While noninfective chorioretinitis itself doesn’t “spread” like an infection, some forms can affect both eyes either simultaneously or over time. In rare cases, such as sympathetic ophthalmia following eye trauma, inflammation can develop in the uninjured eye as an autoimmune response to the injury in the other eye.

How is noninfective chorioretinitis different from infectious chorioretinitis?

The key difference lies in the cause. Infectious chorioretinitis results from bacteria, viruses, parasites, or fungi invading the eye, while noninfective chorioretinitis develops due to autoimmune processes, inflammatory diseases, trauma, or unknown triggers without any infectious agent present. The treatment approaches differ significantly based on this distinction.

Will I need lifelong treatment for noninfective chorioretinitis?

Treatment duration varies depending on the specific type of noninfective chorioretinitis and its severity. Some forms may resolve with short-term treatment, while others, particularly those associated with chronic autoimmune diseases, may require long-term or intermittent treatment to control inflammation and prevent recurrence.

Can I drive if I have noninfective chorioretinitis?

Your ability to drive depends on how much the condition affects your vision. If the inflammation causes significant blurred vision, loss of peripheral vision, or difficulty seeing at night, it may be unsafe to drive. Discuss your specific situation with your eye care provider, who can assess whether your vision meets legal requirements for driving.

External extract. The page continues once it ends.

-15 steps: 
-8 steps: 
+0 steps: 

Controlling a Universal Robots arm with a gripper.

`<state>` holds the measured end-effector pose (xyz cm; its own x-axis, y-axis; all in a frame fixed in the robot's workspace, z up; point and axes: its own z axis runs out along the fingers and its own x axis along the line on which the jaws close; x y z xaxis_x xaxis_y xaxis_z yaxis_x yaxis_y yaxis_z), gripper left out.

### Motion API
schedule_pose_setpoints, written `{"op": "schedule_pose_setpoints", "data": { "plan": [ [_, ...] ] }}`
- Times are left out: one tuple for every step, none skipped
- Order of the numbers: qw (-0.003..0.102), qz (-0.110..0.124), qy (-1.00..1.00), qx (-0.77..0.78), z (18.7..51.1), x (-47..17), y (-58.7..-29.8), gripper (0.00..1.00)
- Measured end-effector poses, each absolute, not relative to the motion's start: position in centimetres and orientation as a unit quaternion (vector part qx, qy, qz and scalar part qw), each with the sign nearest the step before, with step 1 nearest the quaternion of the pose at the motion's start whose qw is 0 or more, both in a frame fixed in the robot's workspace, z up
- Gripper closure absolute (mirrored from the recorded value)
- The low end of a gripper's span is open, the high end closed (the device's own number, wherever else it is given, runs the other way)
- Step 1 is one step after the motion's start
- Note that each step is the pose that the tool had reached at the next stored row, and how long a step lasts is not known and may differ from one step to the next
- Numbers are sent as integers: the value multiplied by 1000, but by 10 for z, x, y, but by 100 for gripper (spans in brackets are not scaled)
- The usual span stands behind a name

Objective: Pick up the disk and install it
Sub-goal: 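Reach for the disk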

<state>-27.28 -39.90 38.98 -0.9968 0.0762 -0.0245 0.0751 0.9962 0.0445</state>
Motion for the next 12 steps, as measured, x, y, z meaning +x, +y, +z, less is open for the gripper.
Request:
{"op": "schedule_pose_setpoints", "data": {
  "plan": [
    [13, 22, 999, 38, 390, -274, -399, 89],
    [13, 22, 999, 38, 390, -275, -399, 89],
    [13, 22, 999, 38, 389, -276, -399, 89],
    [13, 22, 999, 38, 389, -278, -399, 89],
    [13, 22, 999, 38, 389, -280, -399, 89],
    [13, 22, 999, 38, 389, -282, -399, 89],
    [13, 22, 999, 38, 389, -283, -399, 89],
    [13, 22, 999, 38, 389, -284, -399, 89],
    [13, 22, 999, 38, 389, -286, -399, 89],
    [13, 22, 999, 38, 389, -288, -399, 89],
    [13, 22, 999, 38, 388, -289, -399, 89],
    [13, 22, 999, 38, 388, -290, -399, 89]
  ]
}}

Are there any lifestyle changes that can help manage noninfective chorioretinitis?

While lifestyle changes cannot cure the condition, maintaining overall health can support treatment. This includes managing any underlying autoimmune diseases, protecting your eyes from injury, attending all follow-up appointments, taking medications as prescribed, and immediately reporting any changes in vision. Some people find that reducing stress and getting adequate sleep helps with overall inflammation control.

🎯 Key Takeaways

  • Noninfective chorioretinitis is responsible for 10-15% of all blindness cases in the United States, making it a significant cause of vision loss.
  • Women of childbearing age are more susceptible to eye inflammatory conditions than men, suggesting hormonal factors may influence disease development.
  • The choroid provides critical blood supply to the retina’s outer layers, so inflammation in this area can quickly threaten vision if not treated promptly.
  • Some genetic markers, like HLA-A29, are strongly associated with specific types of noninfective chorioretinitis such as birdshot choroidopathy.
  • Early symptoms like floaters, flashes of light, and blurred vision should never be ignored—they require immediate medical evaluation to prevent permanent vision loss.
  • People with autoimmune diseases like rheumatoid arthritis, sarcoidosis, or Behçet’s disease face increased risk and should have regular eye examinations even without symptoms.
  • Chronic inflammation can lead to permanent scarring of the choroid and retina, emphasizing why aggressive early treatment is crucial for preserving vision.
  • Multiple forms of noninfective chorioretinitis exist without systemic disease associations, each with distinct characteristics but all requiring specialized ophthalmologic care.